Community arranged a small stage and PA system for a nearby park and began inviting speakers. It was agreed that Hannah David, the South West TUC Chair would host the post-march rally with speakers including Roy Rickhaus, Community General Secretary and Paul Nowak, TUC Deputy General Secretary.
The South West TUC and local trades councils spread the word through their networks, e-news, social media and appeals at meetings. Contact was made with Billy Bragg who gave a rallying call to join the demonstration at his packed gig in Bristol. A film was taken and clipped for social media.
Hong Kong solidarity activists in the UK, aware of the connections with Clark’s owners LionRock, sent a solidarity message to the strikers.
Some 400 marchers with dozens of union banners set off from the picket-line to march through the High Street passed the Clark’s headquarters. The support from the town was obvious and moving as shoppers and shop workers came out on to the street to applaud.

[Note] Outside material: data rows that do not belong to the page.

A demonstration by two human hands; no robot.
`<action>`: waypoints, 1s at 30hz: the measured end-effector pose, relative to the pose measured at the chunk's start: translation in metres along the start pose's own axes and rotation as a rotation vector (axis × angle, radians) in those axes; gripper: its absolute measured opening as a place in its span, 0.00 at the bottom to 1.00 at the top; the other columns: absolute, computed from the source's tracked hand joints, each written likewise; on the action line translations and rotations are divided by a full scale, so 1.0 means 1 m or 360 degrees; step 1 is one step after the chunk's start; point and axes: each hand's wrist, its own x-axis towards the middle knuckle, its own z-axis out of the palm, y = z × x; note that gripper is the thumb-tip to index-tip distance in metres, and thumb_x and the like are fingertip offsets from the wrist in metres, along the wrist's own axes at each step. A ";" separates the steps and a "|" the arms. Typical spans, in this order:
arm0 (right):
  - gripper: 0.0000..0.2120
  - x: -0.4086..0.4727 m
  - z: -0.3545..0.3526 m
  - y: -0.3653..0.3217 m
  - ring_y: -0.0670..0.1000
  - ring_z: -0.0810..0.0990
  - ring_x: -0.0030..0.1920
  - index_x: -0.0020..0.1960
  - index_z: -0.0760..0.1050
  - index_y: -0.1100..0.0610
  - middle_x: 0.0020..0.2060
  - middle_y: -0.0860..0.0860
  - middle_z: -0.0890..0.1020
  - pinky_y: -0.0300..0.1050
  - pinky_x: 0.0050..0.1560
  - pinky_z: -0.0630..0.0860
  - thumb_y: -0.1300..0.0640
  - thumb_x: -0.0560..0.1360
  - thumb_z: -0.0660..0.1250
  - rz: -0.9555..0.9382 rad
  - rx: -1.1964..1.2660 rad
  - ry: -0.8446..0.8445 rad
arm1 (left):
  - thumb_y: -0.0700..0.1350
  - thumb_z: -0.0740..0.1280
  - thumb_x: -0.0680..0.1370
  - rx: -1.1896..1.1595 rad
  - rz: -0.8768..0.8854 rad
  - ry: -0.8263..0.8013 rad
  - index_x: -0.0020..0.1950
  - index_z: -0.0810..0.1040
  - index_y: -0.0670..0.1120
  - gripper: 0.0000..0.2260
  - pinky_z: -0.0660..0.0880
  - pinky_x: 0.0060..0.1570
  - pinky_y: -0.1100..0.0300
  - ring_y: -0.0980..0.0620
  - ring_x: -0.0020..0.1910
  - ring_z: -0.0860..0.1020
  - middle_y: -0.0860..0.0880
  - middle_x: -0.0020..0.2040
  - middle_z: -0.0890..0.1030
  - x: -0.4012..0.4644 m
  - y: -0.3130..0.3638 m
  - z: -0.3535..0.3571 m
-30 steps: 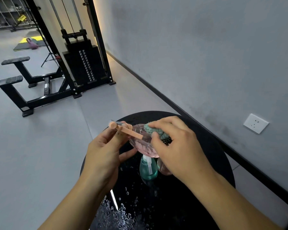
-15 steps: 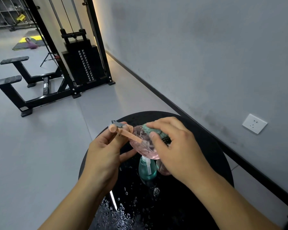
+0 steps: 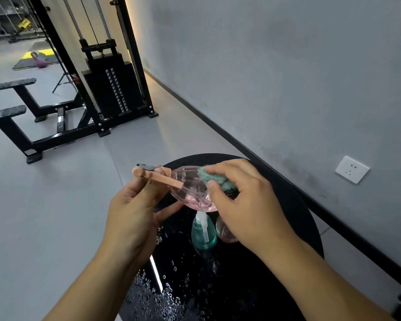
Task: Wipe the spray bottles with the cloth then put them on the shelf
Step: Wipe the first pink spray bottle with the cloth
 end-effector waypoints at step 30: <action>0.12 -0.003 0.000 -0.001 0.42 0.75 0.65 0.63 0.81 0.44 0.61 0.37 0.76 0.34 0.56 0.78 0.55 0.82 0.68 -0.0083 -0.0016 -0.0086 | 0.47 0.72 0.79 0.0022 -0.0069 -0.0055 0.50 0.85 0.44 0.07 0.86 0.40 0.51 0.47 0.53 0.87 0.44 0.53 0.88 -0.003 -0.003 0.005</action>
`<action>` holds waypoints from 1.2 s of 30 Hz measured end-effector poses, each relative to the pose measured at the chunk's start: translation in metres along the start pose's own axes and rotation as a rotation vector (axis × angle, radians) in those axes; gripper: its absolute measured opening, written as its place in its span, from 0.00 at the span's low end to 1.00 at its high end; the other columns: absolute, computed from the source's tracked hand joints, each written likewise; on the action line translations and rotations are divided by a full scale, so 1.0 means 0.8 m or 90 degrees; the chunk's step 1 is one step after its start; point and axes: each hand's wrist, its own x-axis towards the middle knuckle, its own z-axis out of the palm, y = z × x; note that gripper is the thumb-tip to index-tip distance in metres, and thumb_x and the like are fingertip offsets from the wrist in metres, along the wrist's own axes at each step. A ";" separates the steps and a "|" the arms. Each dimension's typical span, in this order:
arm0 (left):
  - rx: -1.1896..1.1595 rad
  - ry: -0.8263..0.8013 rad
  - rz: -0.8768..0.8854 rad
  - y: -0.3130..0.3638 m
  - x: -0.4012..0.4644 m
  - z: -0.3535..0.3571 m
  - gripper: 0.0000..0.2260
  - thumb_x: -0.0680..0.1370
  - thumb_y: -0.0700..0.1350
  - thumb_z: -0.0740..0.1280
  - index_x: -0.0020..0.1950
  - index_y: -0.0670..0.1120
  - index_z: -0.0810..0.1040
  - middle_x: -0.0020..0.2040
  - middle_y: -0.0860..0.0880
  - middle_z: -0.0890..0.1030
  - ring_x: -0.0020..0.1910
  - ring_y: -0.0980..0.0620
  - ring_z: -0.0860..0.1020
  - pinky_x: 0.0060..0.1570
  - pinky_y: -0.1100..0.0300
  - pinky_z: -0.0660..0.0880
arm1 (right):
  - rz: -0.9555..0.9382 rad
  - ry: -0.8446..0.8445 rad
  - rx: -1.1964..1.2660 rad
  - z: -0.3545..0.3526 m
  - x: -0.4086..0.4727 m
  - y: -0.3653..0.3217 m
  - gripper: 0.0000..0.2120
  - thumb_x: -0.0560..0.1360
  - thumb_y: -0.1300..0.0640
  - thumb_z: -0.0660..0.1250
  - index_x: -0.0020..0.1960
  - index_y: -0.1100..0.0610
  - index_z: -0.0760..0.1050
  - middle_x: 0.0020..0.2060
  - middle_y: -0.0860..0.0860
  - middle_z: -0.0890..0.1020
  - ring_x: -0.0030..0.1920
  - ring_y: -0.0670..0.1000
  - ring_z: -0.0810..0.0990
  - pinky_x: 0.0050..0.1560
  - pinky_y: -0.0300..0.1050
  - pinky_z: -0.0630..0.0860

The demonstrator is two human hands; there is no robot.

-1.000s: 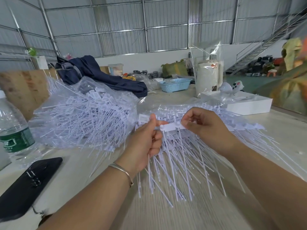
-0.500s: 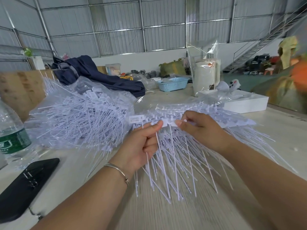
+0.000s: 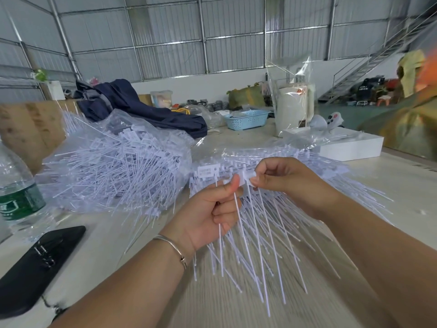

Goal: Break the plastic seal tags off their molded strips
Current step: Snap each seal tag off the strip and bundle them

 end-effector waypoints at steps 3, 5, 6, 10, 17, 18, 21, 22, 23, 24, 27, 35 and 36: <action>0.025 -0.049 -0.068 -0.002 0.000 0.001 0.16 0.62 0.48 0.82 0.37 0.48 0.76 0.27 0.55 0.62 0.22 0.59 0.53 0.19 0.69 0.51 | 0.004 -0.019 0.016 0.005 -0.001 0.001 0.14 0.64 0.51 0.72 0.41 0.62 0.78 0.38 0.57 0.79 0.42 0.51 0.77 0.46 0.35 0.74; 0.018 -0.075 -0.099 -0.003 0.000 0.001 0.14 0.62 0.49 0.82 0.37 0.48 0.79 0.27 0.54 0.63 0.23 0.59 0.54 0.18 0.70 0.53 | 0.008 -0.032 0.021 0.009 -0.002 0.001 0.15 0.65 0.51 0.72 0.43 0.63 0.78 0.39 0.55 0.81 0.42 0.48 0.79 0.45 0.33 0.74; 0.007 -0.083 -0.108 -0.002 0.000 0.000 0.14 0.63 0.49 0.82 0.38 0.47 0.80 0.27 0.54 0.63 0.23 0.59 0.54 0.18 0.70 0.54 | 0.009 -0.037 0.026 0.011 -0.002 0.000 0.15 0.65 0.51 0.72 0.43 0.63 0.78 0.38 0.53 0.82 0.41 0.46 0.79 0.45 0.33 0.74; -0.002 -0.073 -0.086 0.002 0.001 -0.001 0.15 0.65 0.49 0.80 0.41 0.47 0.77 0.28 0.54 0.63 0.22 0.59 0.55 0.17 0.70 0.55 | 0.002 -0.016 0.033 0.012 -0.001 -0.002 0.11 0.65 0.50 0.72 0.38 0.58 0.79 0.34 0.49 0.81 0.38 0.46 0.79 0.44 0.33 0.75; 0.040 0.092 0.014 0.001 0.009 0.000 0.12 0.71 0.49 0.71 0.34 0.47 0.71 0.29 0.53 0.66 0.22 0.59 0.60 0.22 0.66 0.49 | -0.007 0.116 -0.023 0.007 0.002 0.003 0.17 0.61 0.45 0.76 0.34 0.58 0.77 0.31 0.57 0.72 0.32 0.49 0.69 0.36 0.37 0.68; 0.030 0.108 0.018 0.002 0.009 0.000 0.12 0.72 0.49 0.69 0.35 0.47 0.69 0.29 0.53 0.67 0.21 0.59 0.61 0.21 0.67 0.50 | -0.008 0.109 -0.023 0.007 0.002 0.003 0.17 0.61 0.46 0.77 0.35 0.58 0.77 0.31 0.57 0.71 0.32 0.50 0.68 0.35 0.37 0.67; -0.012 0.189 0.035 0.002 0.012 -0.003 0.13 0.77 0.49 0.66 0.35 0.47 0.68 0.26 0.52 0.68 0.20 0.58 0.63 0.18 0.68 0.55 | -0.004 0.078 -0.029 0.009 0.002 0.004 0.13 0.64 0.53 0.77 0.38 0.61 0.78 0.33 0.59 0.72 0.33 0.53 0.68 0.35 0.36 0.67; -0.023 0.214 0.039 0.002 0.013 -0.003 0.13 0.78 0.50 0.64 0.36 0.46 0.68 0.25 0.52 0.68 0.20 0.58 0.63 0.19 0.69 0.55 | -0.003 0.073 -0.030 0.007 0.002 0.004 0.11 0.66 0.57 0.78 0.40 0.61 0.78 0.33 0.58 0.73 0.33 0.52 0.70 0.36 0.37 0.68; -0.027 0.228 0.041 0.001 0.014 -0.004 0.13 0.80 0.51 0.63 0.37 0.47 0.68 0.25 0.52 0.67 0.20 0.58 0.62 0.19 0.69 0.56 | -0.003 0.076 -0.032 0.006 0.002 0.004 0.09 0.66 0.60 0.77 0.40 0.60 0.78 0.33 0.57 0.74 0.34 0.52 0.71 0.37 0.38 0.69; -0.026 0.234 0.042 0.001 0.015 -0.005 0.14 0.80 0.51 0.62 0.38 0.47 0.68 0.25 0.53 0.65 0.20 0.58 0.62 0.19 0.69 0.56 | -0.002 0.081 -0.030 0.005 0.002 0.004 0.07 0.66 0.60 0.75 0.41 0.60 0.79 0.33 0.56 0.75 0.34 0.50 0.72 0.38 0.37 0.70; -0.027 0.240 0.041 0.002 0.015 -0.006 0.14 0.81 0.52 0.60 0.38 0.48 0.66 0.25 0.53 0.61 0.21 0.58 0.62 0.18 0.69 0.60 | -0.003 0.099 -0.030 -0.001 0.001 0.004 0.06 0.65 0.62 0.68 0.42 0.60 0.80 0.34 0.55 0.76 0.35 0.46 0.74 0.38 0.35 0.72; 0.056 0.214 0.050 0.003 0.009 -0.008 0.20 0.78 0.59 0.60 0.32 0.49 0.67 0.25 0.54 0.61 0.20 0.59 0.58 0.16 0.68 0.56 | -0.022 0.150 0.007 -0.013 0.003 0.004 0.11 0.71 0.75 0.66 0.44 0.61 0.79 0.33 0.51 0.78 0.33 0.44 0.77 0.35 0.30 0.72; 0.067 0.218 0.055 0.003 0.009 -0.009 0.21 0.77 0.60 0.61 0.30 0.49 0.67 0.26 0.54 0.61 0.21 0.59 0.57 0.16 0.68 0.55 | -0.025 0.150 0.005 -0.014 0.003 0.004 0.11 0.71 0.75 0.66 0.45 0.61 0.79 0.34 0.51 0.79 0.35 0.44 0.77 0.36 0.30 0.72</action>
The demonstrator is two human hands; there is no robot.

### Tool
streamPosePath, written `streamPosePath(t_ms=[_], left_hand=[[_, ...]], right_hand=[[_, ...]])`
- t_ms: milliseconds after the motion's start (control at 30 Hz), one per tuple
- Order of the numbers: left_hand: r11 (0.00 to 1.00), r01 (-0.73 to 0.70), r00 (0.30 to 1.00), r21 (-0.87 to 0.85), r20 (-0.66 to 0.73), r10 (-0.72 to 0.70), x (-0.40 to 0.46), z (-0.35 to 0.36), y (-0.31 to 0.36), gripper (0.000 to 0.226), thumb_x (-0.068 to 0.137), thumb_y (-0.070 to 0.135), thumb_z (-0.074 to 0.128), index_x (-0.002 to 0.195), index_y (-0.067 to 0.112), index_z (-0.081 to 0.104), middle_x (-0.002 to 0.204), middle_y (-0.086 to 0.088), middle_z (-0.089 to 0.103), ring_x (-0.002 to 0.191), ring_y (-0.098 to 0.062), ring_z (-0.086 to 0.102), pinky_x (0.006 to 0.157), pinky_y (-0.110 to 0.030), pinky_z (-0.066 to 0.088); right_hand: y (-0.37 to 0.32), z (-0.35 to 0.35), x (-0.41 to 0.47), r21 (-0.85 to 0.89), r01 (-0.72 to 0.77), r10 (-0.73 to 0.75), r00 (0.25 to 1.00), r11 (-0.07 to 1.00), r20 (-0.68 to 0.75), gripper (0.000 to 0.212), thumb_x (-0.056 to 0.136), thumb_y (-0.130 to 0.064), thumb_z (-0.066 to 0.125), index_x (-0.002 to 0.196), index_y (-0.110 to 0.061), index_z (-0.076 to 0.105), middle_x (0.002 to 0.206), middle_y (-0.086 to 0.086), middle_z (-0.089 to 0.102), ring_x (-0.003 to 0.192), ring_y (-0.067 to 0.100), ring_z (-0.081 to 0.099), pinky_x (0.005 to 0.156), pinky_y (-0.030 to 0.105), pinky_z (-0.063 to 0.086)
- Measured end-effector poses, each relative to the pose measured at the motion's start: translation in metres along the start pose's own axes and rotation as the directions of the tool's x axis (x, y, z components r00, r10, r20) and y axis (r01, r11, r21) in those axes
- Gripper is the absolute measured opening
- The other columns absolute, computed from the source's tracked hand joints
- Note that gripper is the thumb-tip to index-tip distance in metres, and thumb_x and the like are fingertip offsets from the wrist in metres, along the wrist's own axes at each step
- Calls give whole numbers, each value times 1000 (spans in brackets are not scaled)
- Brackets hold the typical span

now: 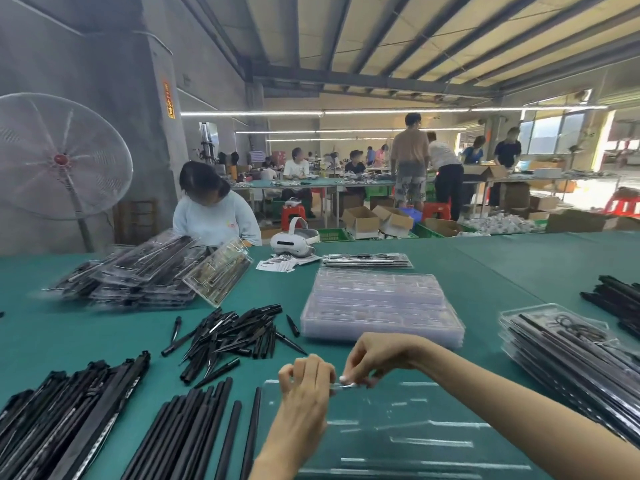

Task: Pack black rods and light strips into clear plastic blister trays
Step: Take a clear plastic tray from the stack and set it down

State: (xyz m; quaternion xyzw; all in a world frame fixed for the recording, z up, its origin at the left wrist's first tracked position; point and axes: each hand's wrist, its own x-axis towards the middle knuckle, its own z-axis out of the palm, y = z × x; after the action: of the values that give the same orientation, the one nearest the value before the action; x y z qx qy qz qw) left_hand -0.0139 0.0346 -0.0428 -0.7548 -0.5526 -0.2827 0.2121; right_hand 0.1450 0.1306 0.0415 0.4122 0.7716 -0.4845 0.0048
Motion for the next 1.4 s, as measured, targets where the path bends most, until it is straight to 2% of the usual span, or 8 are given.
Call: streamPosePath(t_ms=[433, 600, 767, 867, 1033, 1200, 1300, 1400], left_hand=[[996, -27, 1000, -85, -6, 26, -1, -18, -4, 70, 39, -6, 79, 85, 25, 38, 76, 8, 46, 74, -10, 31, 70, -29, 27], [989, -8, 999, -148, -52, 0, 0, -29, 7, 63, 42, -14, 72, 80, 23, 37, 75, 6, 41, 72, -11, 29, 70, -28, 27], [998, 32, 982, -48, 189, -22, 13, -35, -13, 13, 91, 32, 52, 97, 24, 43, 97, 8, 44, 92, -16, 41, 81, -27, 27], [1000, -3, 955, 1, 296, 3, 25, -35, -21, 30, 88, 51, 53, 90, 27, 34, 89, 11, 50, 85, -16, 42, 75, -30, 20], [998, 40, 952, -55, 307, -21, 34, -43, -23, 27, 86, 49, 60, 104, 30, 57, 97, 8, 70, 95, -15, 61, 68, -27, 30], [998, -31, 981, -51, 191, 40, 24, -72, -6, 14, 81, 41, 69, 85, 28, 64, 78, 12, 70, 74, -10, 63, 59, -25, 38], [994, -89, 989, -61, 110, 95, 19, -96, 6, 34, 56, 33, 89, 62, 26, 57, 51, 13, 59, 44, -8, 54, 42, -19, 32], [991, -122, 992, -54, 37, 124, 17, -117, 15, 32, 53, 26, 87, 59, 24, 55, 49, 12, 57, 41, -11, 53, 38, -18, 32]], right_hand=[[-12, 15, 22, -195, -130, 93, 978, 972, -186, 29, 89, -24, 66, 65, -8, 59, 48, -1, 44, 39, 11, 34, 40, 17, 27], [-14, 0, 30, -530, -205, -69, 890, 823, -450, 38, 98, -22, 48, 64, -3, 44, 67, 10, 46, 69, 24, 46, 57, 29, 34], [-19, -15, 23, -554, 23, -146, 973, 832, -179, 26, 99, -28, 49, 79, -14, 56, 88, 14, 70, 65, 12, 54, 58, 23, 40], [-17, -6, 22, -402, 75, -117, 990, 912, -79, 19, 101, -29, 46, 91, -14, 51, 92, 11, 67, 66, 5, 58, 57, 24, 45], [-7, -19, 8, -225, -80, 120, 978, 971, 171, 13, 96, -27, 56, 103, -16, 58, 103, 14, 67, 74, 11, 68, 68, 31, 55], [-7, -34, 7, -550, -22, 57, 997, 835, 46, 23, 93, -8, 59, 115, 1, 58, 97, 25, 67, 58, 15, 64, 53, 20, 55], [-18, -45, 5, -564, -38, 33, 999, 825, -19, 24, 93, -10, 60, 113, 3, 59, 72, 6, 63, 52, 10, 61, 52, 21, 54], [-37, -66, 4, -590, -48, 10, 998, 806, -68, 22, 94, -9, 58, 112, 3, 57, 71, 11, 64, 53, 14, 60, 57, 27, 52]])
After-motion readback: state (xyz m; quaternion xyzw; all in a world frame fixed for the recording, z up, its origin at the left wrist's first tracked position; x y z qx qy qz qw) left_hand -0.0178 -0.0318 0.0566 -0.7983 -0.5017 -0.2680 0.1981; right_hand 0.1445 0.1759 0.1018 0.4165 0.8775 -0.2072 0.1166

Cars passing honked in support. The regional TV and other media outlets covered the historic event.
The rally heard from the invited speakers and others who rose to show solidarity. Dave Chapple concluded the event with a rousing speech expressing his pride with such a great turnout. All focused on the use of ‘fire-and-rehire’ by the employer.
Quakers in Street issued a press release welcoming the call from Frances O’Grady for negotiations to settle the dispute and declaring its opposition to fire-and-rehire.
Nigel Costley contacted South West ACAS to help bring a settlement to the dispute. Although they had tried to make contact a fresh effort was made and both sides agreed to use their conciliation.
After some difficult negotiations, often with Clark’s management in the US, a deal was reached maintaining current pay levels and some compromise on other conditions. Not a clear victory for the union – such outcomes rarely are – but a fair settlement that the members voted overwhelmingly to accept.